Task statement => Give all of the listing again word for word, with images excluded.

Supplied data =>
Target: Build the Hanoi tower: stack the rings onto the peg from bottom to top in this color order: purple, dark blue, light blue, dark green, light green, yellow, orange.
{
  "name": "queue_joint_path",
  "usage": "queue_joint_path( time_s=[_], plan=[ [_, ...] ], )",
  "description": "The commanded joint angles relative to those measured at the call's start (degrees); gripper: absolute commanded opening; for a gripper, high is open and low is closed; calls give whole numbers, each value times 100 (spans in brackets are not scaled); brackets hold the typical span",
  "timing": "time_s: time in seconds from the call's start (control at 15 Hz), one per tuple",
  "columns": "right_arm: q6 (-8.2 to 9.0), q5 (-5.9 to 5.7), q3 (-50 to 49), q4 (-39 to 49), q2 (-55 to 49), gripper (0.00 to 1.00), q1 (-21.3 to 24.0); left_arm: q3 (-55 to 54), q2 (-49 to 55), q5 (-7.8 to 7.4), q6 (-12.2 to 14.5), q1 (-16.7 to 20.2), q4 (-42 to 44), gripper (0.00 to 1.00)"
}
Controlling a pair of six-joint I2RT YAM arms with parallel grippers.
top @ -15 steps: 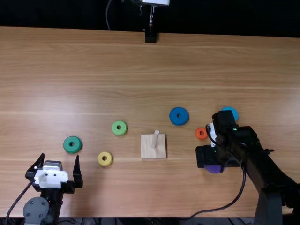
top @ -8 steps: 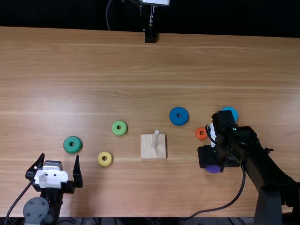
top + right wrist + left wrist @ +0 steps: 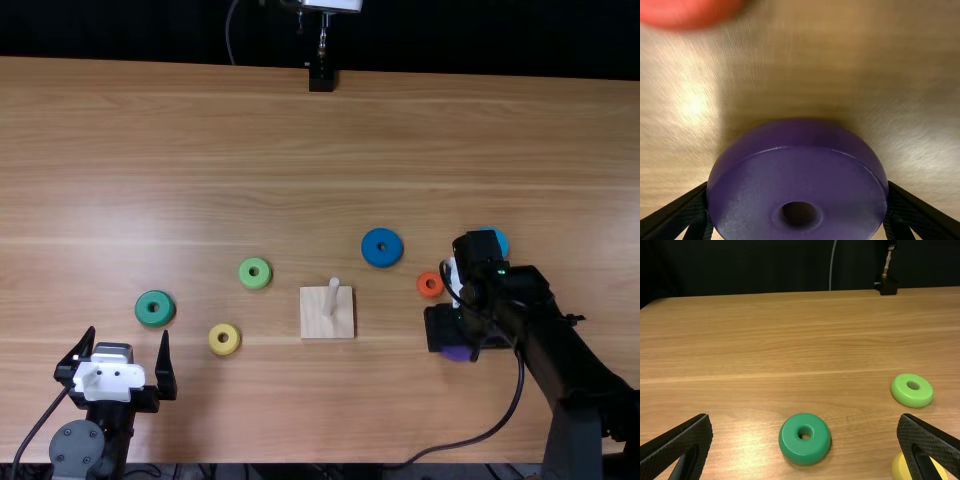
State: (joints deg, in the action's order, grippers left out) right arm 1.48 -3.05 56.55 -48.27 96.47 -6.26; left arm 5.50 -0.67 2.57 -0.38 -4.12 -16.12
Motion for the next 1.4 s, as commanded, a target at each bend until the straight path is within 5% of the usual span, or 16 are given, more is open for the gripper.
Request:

The completed task =>
Target: Build the Hanoi tower: stack the rings onto the peg from bottom to top in this color order: purple, dark blue, light blue, dark green, light green, yellow, orange.
{
  "name": "queue_joint_path",
  "usage": "queue_joint_path( time_s=[_], plan=[ [_, ...] ], )",
  "description": "The commanded joint angles relative to those measured at the call's start (degrees); gripper: absolute commanded opening; for a gripper, high is open and low is closed; calls give whole numbers, each value times 100 (spans in brackets are not scaled); brackets hold the typical span",
  "timing": "time_s: time in seconds from the call's start (control at 15 Hz), one per tuple",
  "columns": "right_arm: q6 (-8.2 to 9.0), q5 (-5.9 to 5.7), q3 (-50 to 49), q4 (-39 to 49), q2 (-55 to 49), gripper (0.00 to 1.00), q1 (-21.3 to 24.0); left_arm: q3 (-55 to 54), q2 (-49 to 55), q5 (-7.8 to 7.4), q6 (-12.2 to 14.5), q1 (-16.7 to 20.2), q4 (-42 to 44), gripper (0.00 to 1.00)"
}
Controlling a pair of six-joint I2RT YAM arms with parallel grippers.
top @ -15 steps: 
top @ -8 steps: 
top + right wrist + left wrist @ +0 steps: 
State: (joints deg, in the action's order, grippers left out) right arm 1.48 -3.05 56.55 -48.27 96.47 -6.26; left arm 5.50 -0.67 2.57 -0.38 -4.12 -16.12
Motion for the next 1.4 s, as commanded, a target at each bend until the straight path is within 5% of the usual span, or 16 are given, more is open for the gripper.
Request:

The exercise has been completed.